Нежелание славы - стр. 83
Ивану, сдается нам, и бог, и бессмертие души, наконец, их несуществование и невозможность, нужны лишь для того, чтоб утвердить эти неограниченные возможности человека на пути зла!..
Карамазовы – мир бездуховности во всех его возможностях и проявлениях. Мир этот у Достоевского показан – всеобъемлющим, от души человеческой до «мировой человеческой жизни». Самые главные направления, проявляющийся карамазовской бездуховности продифференцированы в членах семьи Карамазовых. Бездуховность, эгоизм и всепозволенность, так сказать, «практическая», «бытовая», «повседневная» – это Федор Павлович. Бездуховность интеллектуальная, где эгоизм мысли охватывает в обозрении именно «мировую жизнь», в которой не найдено ничего из подлинных ценностей – это Иван Карамазов. Обретающийся между богом и сатаной, разгульный мот и добряк, неуемный буян и «честный малый», пьяница и женолюбец, но великодушный и подчас человечный, весь в бессильных и почти неосознанных порывах к добру, но то и дело увязывающий в пороке – это Дмитрий Карамазов. Наконец, человечный, не фанатствующий ни в догмах христовых, ни в ритуалах церковных, верующий в добрые начала человека, спешащий неизменно на помощь человеку – таков Алеша Карамазов. Именно в этой бездуховной семье, стало быть, и родилось его духовное человеческое содержание!..

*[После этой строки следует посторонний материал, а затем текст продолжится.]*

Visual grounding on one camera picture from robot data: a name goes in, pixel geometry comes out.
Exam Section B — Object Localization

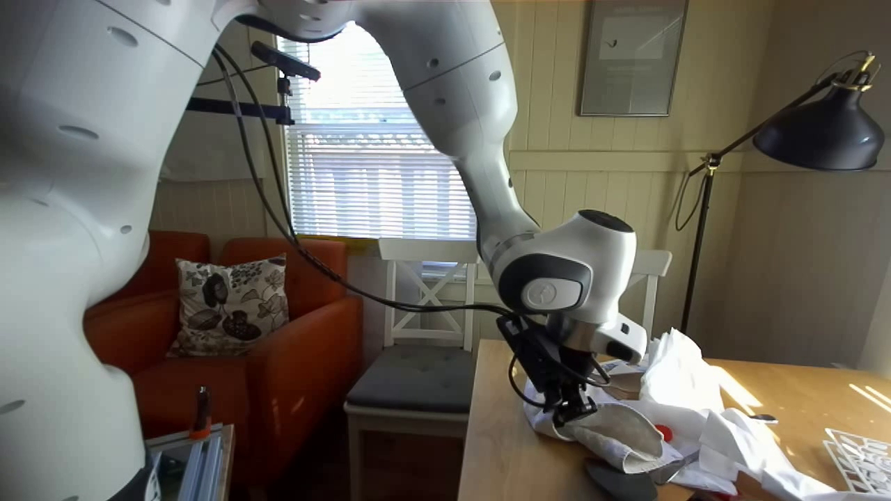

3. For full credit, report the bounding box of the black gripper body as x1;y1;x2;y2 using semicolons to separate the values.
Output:
496;314;606;414

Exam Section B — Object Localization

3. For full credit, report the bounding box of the white towel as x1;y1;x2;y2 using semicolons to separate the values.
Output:
521;382;698;473

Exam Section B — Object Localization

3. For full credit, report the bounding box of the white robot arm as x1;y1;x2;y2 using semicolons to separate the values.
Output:
0;0;643;501

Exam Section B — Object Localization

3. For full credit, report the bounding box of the red bottle cap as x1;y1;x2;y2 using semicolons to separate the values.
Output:
654;424;673;442

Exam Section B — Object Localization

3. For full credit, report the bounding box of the crumpled white paper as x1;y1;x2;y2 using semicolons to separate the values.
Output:
638;328;891;501

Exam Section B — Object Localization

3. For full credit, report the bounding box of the white wooden chair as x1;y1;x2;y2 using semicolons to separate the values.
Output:
633;252;673;332

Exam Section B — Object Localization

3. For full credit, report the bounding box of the white chair grey cushion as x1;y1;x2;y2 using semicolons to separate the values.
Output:
343;239;475;501

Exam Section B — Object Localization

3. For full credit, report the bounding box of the orange armchair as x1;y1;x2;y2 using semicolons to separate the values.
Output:
86;236;363;492

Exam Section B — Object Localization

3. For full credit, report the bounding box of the white lattice trivet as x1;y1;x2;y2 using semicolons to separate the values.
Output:
824;430;891;495

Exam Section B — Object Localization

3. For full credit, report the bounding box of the floral patterned pillow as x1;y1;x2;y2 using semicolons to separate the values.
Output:
169;256;289;357

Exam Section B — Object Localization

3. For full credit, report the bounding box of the black floor lamp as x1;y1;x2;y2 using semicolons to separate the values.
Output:
673;50;886;328

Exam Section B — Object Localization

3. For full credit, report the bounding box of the box of books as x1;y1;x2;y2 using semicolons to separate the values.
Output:
144;387;233;501

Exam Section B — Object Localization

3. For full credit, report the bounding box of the wrist camera white grey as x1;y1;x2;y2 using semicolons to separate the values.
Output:
599;314;648;366

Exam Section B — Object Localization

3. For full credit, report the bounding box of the framed wall picture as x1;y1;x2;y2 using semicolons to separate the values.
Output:
577;0;688;121

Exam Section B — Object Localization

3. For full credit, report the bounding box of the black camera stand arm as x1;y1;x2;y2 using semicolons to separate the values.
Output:
183;39;324;129

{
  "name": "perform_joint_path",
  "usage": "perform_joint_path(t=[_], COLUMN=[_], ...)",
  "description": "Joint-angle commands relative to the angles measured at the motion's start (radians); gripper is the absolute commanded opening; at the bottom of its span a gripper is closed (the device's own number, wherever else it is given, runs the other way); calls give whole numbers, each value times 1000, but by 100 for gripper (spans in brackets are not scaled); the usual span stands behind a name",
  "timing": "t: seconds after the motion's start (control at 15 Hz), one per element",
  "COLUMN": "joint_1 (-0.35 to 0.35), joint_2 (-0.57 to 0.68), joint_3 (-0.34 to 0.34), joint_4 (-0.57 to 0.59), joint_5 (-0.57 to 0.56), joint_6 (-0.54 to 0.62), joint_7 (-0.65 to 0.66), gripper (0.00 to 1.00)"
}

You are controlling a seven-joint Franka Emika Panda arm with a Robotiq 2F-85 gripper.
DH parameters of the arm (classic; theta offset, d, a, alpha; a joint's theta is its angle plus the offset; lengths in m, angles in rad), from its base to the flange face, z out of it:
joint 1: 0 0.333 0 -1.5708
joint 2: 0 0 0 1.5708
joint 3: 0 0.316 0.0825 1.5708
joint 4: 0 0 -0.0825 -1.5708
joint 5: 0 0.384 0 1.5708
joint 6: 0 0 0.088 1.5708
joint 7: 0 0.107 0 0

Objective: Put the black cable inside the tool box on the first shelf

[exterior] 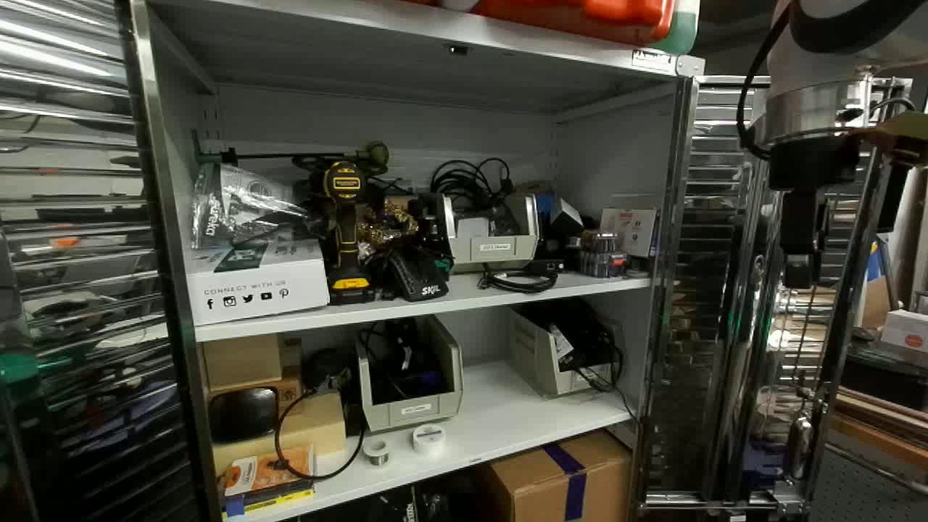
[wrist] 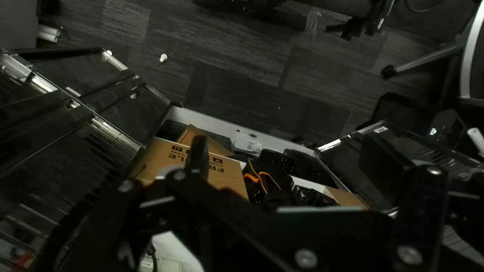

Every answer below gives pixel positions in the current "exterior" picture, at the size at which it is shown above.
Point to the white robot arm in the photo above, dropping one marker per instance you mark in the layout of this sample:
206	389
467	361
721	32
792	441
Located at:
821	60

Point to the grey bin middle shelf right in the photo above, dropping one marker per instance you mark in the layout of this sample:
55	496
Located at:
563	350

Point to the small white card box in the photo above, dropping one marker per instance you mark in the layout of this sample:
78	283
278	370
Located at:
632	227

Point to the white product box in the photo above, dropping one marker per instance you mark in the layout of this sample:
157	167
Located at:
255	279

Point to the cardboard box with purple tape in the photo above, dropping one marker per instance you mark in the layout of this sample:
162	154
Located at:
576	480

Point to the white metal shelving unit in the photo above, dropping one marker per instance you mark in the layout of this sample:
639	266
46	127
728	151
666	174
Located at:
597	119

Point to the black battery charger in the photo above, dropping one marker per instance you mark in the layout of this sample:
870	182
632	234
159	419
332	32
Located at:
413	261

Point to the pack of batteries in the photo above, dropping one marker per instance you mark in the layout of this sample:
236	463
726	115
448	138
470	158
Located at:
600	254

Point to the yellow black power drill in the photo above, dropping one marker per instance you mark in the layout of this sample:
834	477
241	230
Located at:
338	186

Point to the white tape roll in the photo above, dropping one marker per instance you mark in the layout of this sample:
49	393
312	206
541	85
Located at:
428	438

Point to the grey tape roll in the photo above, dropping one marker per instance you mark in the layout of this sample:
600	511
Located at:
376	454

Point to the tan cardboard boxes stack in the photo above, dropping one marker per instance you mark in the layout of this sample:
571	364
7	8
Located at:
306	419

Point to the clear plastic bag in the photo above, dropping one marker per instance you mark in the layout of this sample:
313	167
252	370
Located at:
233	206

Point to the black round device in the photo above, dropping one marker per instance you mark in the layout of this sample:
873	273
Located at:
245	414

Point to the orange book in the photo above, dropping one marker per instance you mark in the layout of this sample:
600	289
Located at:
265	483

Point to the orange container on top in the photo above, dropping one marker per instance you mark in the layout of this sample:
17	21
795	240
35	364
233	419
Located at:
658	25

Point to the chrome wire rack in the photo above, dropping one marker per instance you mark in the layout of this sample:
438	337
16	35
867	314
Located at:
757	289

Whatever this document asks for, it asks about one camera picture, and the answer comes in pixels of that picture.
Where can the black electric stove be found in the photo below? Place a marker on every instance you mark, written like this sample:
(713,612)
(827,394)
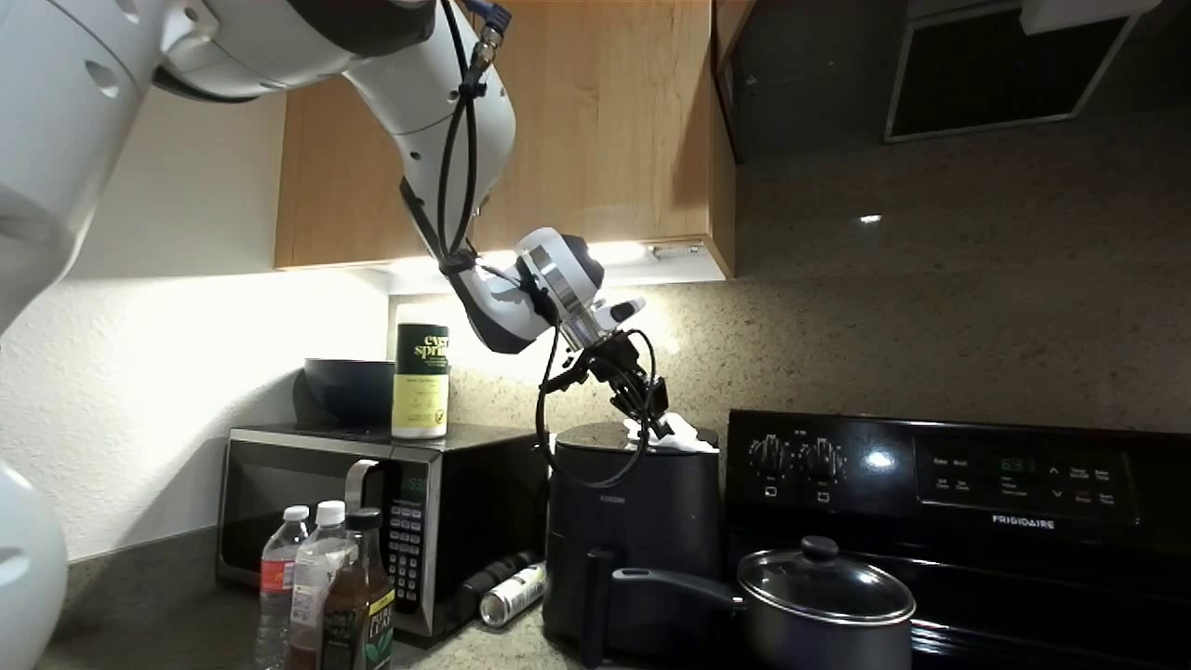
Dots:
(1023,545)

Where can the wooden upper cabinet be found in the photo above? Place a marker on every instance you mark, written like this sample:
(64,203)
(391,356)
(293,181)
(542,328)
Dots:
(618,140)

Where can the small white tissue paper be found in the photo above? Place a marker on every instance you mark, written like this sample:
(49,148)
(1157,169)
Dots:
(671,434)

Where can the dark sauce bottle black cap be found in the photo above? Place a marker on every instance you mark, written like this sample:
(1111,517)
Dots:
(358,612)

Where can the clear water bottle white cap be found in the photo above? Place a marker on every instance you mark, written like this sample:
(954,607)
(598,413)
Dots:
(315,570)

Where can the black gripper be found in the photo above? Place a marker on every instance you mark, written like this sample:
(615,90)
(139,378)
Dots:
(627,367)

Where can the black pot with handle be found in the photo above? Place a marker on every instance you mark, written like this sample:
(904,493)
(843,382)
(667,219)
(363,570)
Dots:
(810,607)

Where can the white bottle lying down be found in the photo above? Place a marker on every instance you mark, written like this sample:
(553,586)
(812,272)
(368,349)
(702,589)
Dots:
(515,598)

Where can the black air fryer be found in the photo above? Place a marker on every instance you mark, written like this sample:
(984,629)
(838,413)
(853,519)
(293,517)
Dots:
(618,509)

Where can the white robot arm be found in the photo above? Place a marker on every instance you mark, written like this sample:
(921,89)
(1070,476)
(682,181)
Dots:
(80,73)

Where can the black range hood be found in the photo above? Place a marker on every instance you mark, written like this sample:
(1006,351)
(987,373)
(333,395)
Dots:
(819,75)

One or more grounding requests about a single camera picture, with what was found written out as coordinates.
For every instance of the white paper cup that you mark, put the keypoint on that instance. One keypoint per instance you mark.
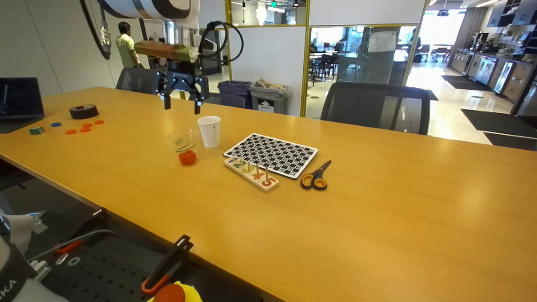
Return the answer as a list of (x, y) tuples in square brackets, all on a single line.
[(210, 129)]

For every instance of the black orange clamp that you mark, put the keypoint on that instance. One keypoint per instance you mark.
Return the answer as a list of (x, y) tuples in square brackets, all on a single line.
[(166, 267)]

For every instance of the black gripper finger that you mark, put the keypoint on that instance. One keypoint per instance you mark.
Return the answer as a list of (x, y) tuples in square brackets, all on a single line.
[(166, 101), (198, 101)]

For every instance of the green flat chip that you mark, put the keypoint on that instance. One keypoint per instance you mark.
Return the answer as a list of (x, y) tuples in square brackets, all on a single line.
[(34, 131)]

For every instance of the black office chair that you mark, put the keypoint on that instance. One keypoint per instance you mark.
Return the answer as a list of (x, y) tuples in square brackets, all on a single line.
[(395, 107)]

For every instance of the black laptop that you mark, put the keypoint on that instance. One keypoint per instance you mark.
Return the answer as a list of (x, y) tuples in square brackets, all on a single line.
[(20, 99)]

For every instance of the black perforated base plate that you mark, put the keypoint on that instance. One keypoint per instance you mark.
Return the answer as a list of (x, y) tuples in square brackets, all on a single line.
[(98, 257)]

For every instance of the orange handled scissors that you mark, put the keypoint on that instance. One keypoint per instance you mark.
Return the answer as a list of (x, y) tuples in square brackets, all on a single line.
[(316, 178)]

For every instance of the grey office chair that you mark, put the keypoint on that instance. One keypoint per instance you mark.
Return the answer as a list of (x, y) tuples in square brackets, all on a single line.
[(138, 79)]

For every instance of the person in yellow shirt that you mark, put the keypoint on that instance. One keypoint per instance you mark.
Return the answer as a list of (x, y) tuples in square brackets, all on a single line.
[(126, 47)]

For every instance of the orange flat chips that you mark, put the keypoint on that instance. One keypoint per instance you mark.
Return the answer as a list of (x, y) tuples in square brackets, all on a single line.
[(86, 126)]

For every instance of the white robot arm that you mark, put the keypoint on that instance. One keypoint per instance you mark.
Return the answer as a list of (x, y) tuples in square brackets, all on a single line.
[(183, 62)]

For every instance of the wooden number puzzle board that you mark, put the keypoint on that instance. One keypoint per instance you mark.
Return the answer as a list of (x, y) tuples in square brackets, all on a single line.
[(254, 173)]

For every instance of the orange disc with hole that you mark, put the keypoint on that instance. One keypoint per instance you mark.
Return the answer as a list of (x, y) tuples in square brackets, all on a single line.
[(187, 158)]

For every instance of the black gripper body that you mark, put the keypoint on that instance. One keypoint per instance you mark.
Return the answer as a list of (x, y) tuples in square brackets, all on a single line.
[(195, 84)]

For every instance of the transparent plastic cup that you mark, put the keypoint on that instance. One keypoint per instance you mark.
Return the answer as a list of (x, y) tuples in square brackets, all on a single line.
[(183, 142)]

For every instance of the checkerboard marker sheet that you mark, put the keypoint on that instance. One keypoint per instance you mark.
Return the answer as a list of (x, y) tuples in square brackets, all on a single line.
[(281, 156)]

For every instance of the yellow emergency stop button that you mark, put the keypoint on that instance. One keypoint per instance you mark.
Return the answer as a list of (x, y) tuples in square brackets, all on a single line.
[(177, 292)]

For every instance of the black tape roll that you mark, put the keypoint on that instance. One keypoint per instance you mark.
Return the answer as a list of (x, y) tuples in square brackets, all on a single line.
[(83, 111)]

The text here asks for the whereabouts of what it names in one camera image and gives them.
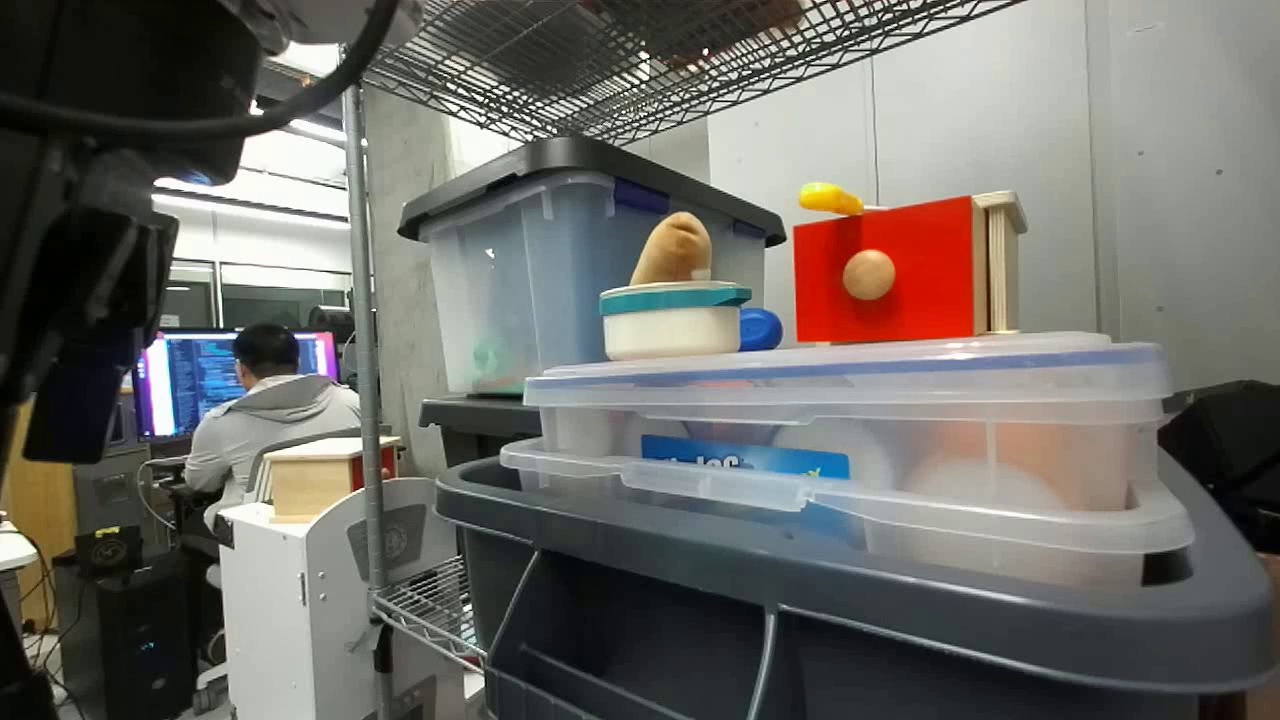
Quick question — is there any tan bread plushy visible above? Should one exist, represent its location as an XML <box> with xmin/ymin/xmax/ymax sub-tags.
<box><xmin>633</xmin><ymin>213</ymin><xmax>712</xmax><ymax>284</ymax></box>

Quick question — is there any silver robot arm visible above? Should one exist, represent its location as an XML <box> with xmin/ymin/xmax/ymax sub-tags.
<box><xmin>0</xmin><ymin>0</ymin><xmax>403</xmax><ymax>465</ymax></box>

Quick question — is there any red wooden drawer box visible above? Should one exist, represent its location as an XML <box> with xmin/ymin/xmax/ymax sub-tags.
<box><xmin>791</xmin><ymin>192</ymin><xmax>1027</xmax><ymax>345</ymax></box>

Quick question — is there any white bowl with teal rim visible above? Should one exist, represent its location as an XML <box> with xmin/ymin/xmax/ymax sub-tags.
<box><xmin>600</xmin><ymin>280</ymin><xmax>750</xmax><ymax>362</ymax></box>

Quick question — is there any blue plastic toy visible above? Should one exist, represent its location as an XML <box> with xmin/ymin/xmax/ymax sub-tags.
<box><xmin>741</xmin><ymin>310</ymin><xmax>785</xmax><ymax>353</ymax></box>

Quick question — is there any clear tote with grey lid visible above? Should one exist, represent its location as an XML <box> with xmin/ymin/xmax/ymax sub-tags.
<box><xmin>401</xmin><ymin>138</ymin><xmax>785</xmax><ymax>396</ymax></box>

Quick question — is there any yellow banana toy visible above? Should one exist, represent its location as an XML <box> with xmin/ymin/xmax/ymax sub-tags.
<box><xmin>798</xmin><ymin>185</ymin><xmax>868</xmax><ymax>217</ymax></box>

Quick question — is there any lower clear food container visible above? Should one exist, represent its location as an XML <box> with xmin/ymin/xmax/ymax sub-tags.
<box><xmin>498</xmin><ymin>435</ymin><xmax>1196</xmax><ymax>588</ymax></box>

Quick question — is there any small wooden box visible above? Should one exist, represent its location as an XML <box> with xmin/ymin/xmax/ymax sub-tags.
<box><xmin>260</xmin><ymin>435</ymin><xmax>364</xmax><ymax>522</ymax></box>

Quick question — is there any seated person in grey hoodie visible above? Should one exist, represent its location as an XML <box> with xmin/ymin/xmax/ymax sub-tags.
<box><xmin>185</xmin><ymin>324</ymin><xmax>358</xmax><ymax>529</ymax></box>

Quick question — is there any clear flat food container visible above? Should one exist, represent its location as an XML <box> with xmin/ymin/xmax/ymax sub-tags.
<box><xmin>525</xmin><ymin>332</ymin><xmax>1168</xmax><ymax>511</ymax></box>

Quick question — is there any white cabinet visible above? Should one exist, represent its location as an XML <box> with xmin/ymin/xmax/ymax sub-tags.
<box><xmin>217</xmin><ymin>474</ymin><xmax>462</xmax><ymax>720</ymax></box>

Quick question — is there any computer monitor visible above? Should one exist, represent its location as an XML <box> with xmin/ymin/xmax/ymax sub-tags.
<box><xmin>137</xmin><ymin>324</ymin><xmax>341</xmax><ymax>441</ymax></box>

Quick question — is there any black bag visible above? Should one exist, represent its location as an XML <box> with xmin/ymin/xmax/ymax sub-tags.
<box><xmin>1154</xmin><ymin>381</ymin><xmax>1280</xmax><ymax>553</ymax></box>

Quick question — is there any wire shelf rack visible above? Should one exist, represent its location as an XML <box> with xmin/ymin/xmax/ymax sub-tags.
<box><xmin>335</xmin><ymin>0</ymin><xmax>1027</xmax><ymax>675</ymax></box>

Но вернемся к Ивану. Он настолько не любит людей, что кажется одно лишь презрение к ним мешает ему стать вождем смердяковщины… Иван – в своей интеллектуальной проповеди зла мог бы стать пророком тысяч и тысяч подонков, им же расчеловеченных «всепозволенностью». Но Иван, по счастью, ограничил себя, довольствуется «аудиторией» из одного человека: Смердякова. Этот апологет Ивана и приводит в действие его теорию «всепозволенности», реализует ее на «высшем уровне»: отцеубийства…
Как видим, «интеллектуализм» Ивана вовсе не «надземный», «доктринальный», «теоретический» – он, увы, более, чем «земной» и «практический»!..
Между тем исследователи толкуют Ивана именно из его «философии» – в то время как куда насущней, актуальней, правомерней, наконец, постижение этого образа именно как начало реального, земного зла! Ивана надо вывести, как говорится, за ушко на солнышко, не дать ему прятаться за его умствования. Увы, он весь – от мира сего, и зло его тоже все – для мира сего… Все «особые подходы» к Ивану, через его умствования, его субъективный деизм, направленный как против бога, так и против человека, позволяют образу ускользнуть от подлинного постижения опасности его человеконенавистнического начала… В Иване некое развитие той же шигалевщины из «Бесов», того же человеконенавистничества, но уже перенесенного из философии по поводу общества в философию религии. Недаром Петр Верховенский и Ставрогин, «первейшие бесы», так восхищаются Шигалевым, его бесовской теорией устроения будущего общества. «…У Шигалева шпионство. У него каждый член общества смотрит один за другим и обязан доносом… Все рабы и в рабстве равны. В крайних случаях клевета и убийство, а главное – равенство. Первым делом понижается уровень образования, наук, талантов… Не надо высших способностей!.. Их изгоняют или казнят. Цицерону отрезывается язык, Копернику выкалывают глаза, Шекспир побивается каменьями… Рабы должны быть равны: без деспотизма еще не бывало ни свободы, ни равенства… Но нужна и судорога; об этом позаботимся мы, правители… Полное послушание, полная безличность, но раз в тридцать лет Шигалев пускает и судорогу, и все вдруг начинают поедать друг друга, до известной черты…».